By Sy Hughes
When I joined the foundation related to a small military school in Virginia, my boss, a retired U.S. Army colonel, made it clear. “If anyone wants to designate a gift, you say, ‘yes sir/ma’am and thank you.’’’ Not having been in the military myself, I thought this was a grand time to make a joke. “Well what if its for something silly, like basket weaving?” His look made it very clear, “Yes sir/ma’am and thank you” was the correct response.
What I did not understand at the time was a person’s designated gift is not the end of our friendship, rather the beginning. They are giving us permission to share the story of the institution and how those resources can shape the lives of young people for generations to come. That same philosophy holds true in our congregations. If we are truly the “stewards” in stewardship, then our responsibility is to educate about the use of resources and the impact financial support makes. If we are to grow our relationships, we must demonstrate that we are truly stewards of the resources that have been entrusted to us.
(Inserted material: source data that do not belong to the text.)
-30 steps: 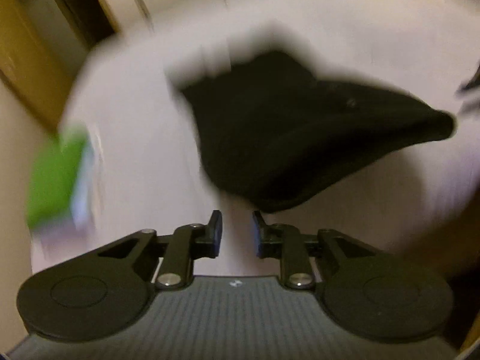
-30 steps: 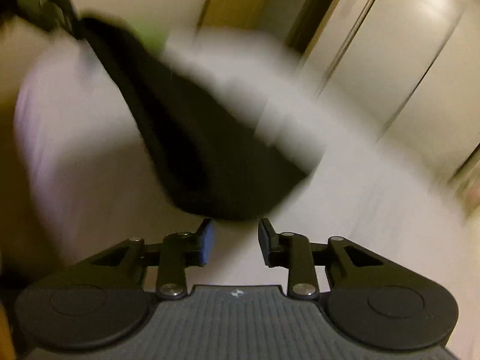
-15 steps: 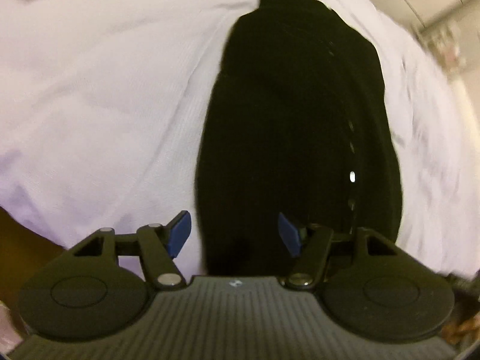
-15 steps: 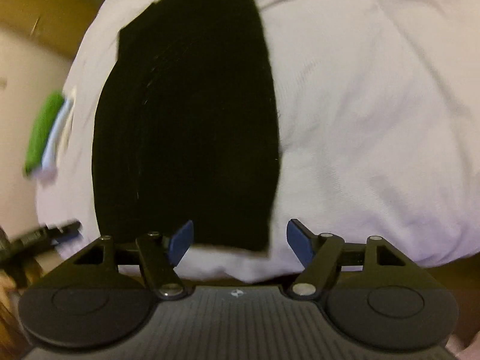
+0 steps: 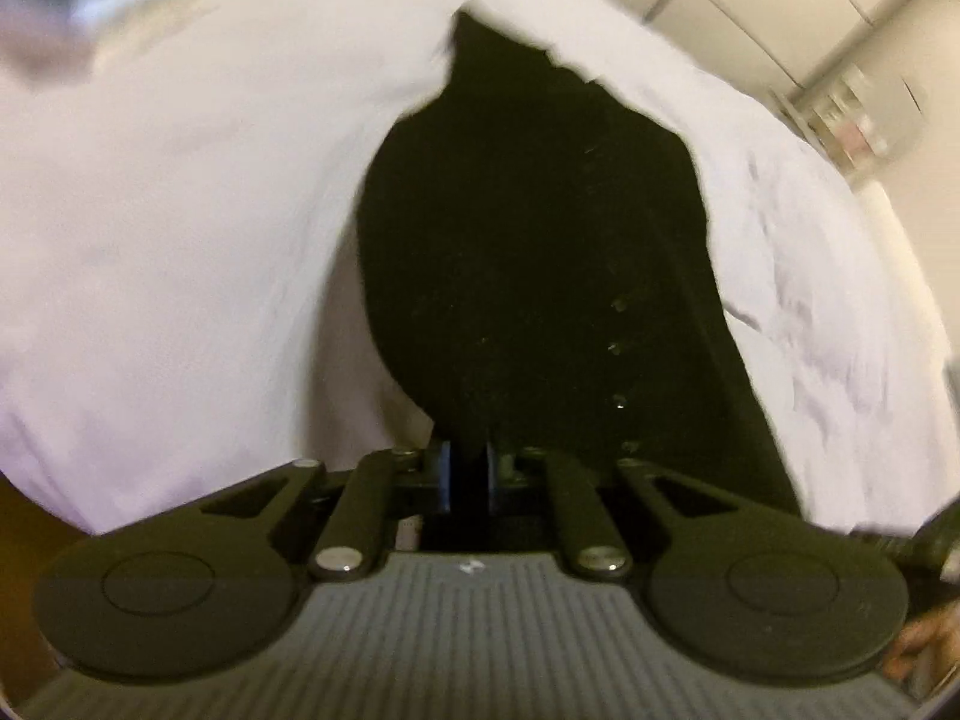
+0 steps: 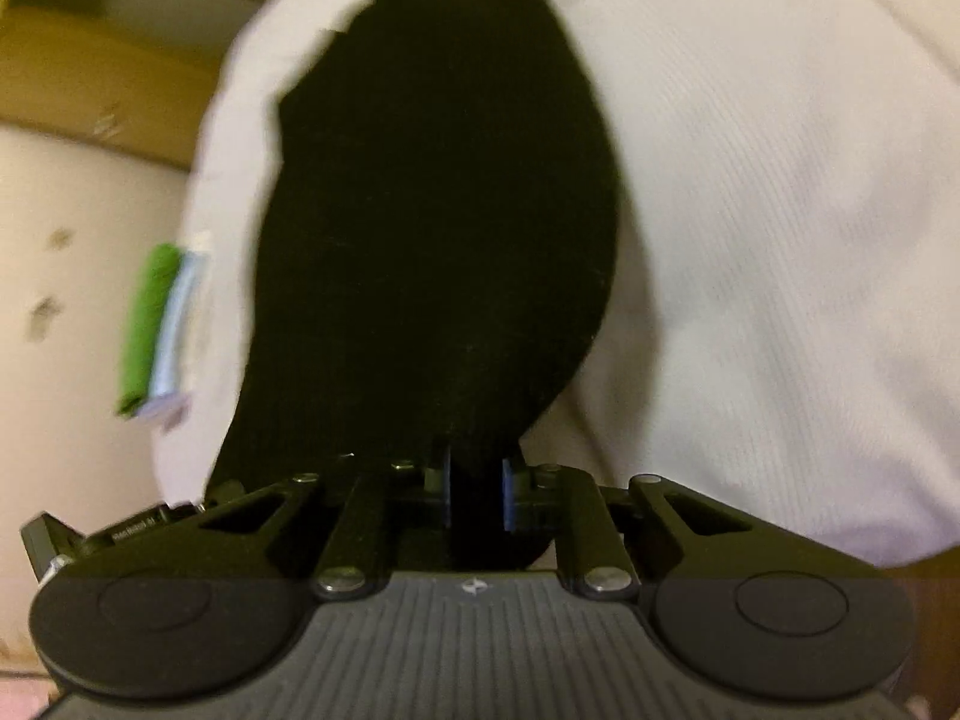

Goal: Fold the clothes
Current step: 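Lay the garment flat on the bed and open both grippers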

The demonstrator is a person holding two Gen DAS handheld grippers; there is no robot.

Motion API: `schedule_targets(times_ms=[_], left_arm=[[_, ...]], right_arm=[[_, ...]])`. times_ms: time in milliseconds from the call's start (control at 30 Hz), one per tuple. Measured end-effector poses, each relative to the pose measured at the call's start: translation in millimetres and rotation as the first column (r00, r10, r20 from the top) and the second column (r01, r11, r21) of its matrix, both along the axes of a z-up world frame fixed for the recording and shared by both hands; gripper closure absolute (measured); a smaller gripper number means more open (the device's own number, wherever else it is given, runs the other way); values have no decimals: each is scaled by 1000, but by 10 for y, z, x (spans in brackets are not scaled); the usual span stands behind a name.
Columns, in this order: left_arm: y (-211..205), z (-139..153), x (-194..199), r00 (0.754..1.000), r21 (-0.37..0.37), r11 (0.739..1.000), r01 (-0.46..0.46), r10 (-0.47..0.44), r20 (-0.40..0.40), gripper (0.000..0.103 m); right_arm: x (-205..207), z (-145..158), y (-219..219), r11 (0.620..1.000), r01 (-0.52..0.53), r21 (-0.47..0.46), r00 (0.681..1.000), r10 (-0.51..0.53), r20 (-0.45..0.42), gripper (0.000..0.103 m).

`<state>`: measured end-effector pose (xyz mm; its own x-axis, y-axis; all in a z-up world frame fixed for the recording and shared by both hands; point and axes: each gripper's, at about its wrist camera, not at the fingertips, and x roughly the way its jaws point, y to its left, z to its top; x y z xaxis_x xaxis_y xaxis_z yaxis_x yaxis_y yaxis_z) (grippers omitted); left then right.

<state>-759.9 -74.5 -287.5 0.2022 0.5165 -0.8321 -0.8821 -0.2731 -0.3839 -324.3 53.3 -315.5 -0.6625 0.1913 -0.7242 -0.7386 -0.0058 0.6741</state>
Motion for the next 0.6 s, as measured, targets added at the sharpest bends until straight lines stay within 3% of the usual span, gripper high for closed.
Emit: schedule_targets(times_ms=[33,133,167,200,233,267,300,433,500,600], left_arm=[[-44,-83,36,1000,-35,999,11,-12,-23,95],[-174,-340,145,995,-143,989,39,-52,-88,94],[-165,-562,190,991,-235,972,28,-58,-124,92],[-158,-672,224,986,-273,962,24,-68,-150,91],[-138,-644,240,985,-271,962,20,-65,-159,91],[-118,-613,256,984,-269,963,15,-63,-168,90],[-113,-521,282,982,-262,965,15,-63,-178,88],[-105,-92,348,949,-235,972,30,-101,-298,87],[-47,90,396,935,-204,978,53,-120,-333,87],[153,252,493,930,-149,983,104,-149,-336,86]], right_arm=[[55,69,-36,1000,-6,12,1000,5,7,90],[171,-184,-202,996,-13,-85,996,20,83,92],[170,-329,-243,991,-11,-136,991,29,131,92],[162,-460,-275,984,-14,-179,987,43,158,91],[139,-527,-277,977,-28,-211,983,65,169,82],[94,-458,-245,979,-60,-196,971,103,216,65],[50,-389,-213,979,-93,-182,955,139,263,58],[-97,36,-57,968,-239,-71,847,244,472,56],[-50,218,36,970,-245,0,848,214,484,56],[-111,457,268,966,-228,119,888,156,432,56]])
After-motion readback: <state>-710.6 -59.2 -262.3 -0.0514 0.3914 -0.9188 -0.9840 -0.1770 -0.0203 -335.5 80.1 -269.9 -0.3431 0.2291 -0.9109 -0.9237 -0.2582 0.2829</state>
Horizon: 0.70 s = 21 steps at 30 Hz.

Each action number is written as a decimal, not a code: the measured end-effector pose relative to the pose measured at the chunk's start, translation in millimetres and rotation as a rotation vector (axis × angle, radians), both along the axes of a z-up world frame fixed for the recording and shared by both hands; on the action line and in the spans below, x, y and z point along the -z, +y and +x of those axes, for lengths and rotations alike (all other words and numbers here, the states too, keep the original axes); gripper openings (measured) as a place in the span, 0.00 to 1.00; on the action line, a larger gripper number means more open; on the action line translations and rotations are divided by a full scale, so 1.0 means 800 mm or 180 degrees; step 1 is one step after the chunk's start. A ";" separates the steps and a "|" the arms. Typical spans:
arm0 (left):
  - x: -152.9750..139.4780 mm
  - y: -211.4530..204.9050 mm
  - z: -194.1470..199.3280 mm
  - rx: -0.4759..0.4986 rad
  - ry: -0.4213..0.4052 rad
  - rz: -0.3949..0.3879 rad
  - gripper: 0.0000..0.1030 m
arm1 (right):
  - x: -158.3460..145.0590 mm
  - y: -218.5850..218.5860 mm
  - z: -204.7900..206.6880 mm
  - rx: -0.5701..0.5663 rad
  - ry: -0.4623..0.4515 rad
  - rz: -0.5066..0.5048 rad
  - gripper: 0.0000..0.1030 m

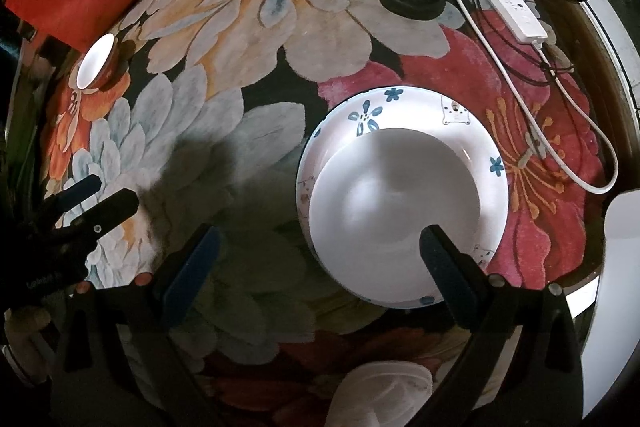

One role of stewards is to seek opportunities to tell our story and to invite people into the story. Imagine the story of Jesus feeding the 5,000 told from the perspective of the baker who made the bread the boy brought to Jesus. If the baker did not know what eventually happened to the bread, it would be either a very short story, a dull story or likely both. The story’s miraculous account of caring and sharing, and its powerful point about abundance would be missed. People who insist on designation might be inspired to broaden their giving by learning how they are a part of a fuller story.
You have likely encountered the conversation about “not wanting to give to pay the power bill and only wants their dollars to go to XYZ.” Think of using that conversation to tell the story of all the mission and ministry that happens within the church. The youth groups that have a fun and caring place meet. The local non-profits that could not carry out their mission without the office space the church provides. The addiction and recovery groups that rely on the safety and security of the church. I’m sure the pastor appreciates light by which to write sermons. In times such as these, we are reminded that the church isn’t just one thing; it’s a wonderful story waiting to be shared.
The Presbyterian Mission Agency (PMA) has countless ways for people to get involved through prayer, action, and giving. Each avenue is an opportunity to come alongside other U.S. Presbyterians who have responded to the call of Jesus Christ by proclaiming and living out their faith, and by laboring with love and energy to promote God’s justice in the world. Those of us who serve PMA have a great story to share, and I know that each congregation I visit in my travels does as well. As faithful stewards, one of our key goals is to seek opportunities to tell these stories.
Sy Hughes is a mission engagement associate for the Presbyterian Mission Agency.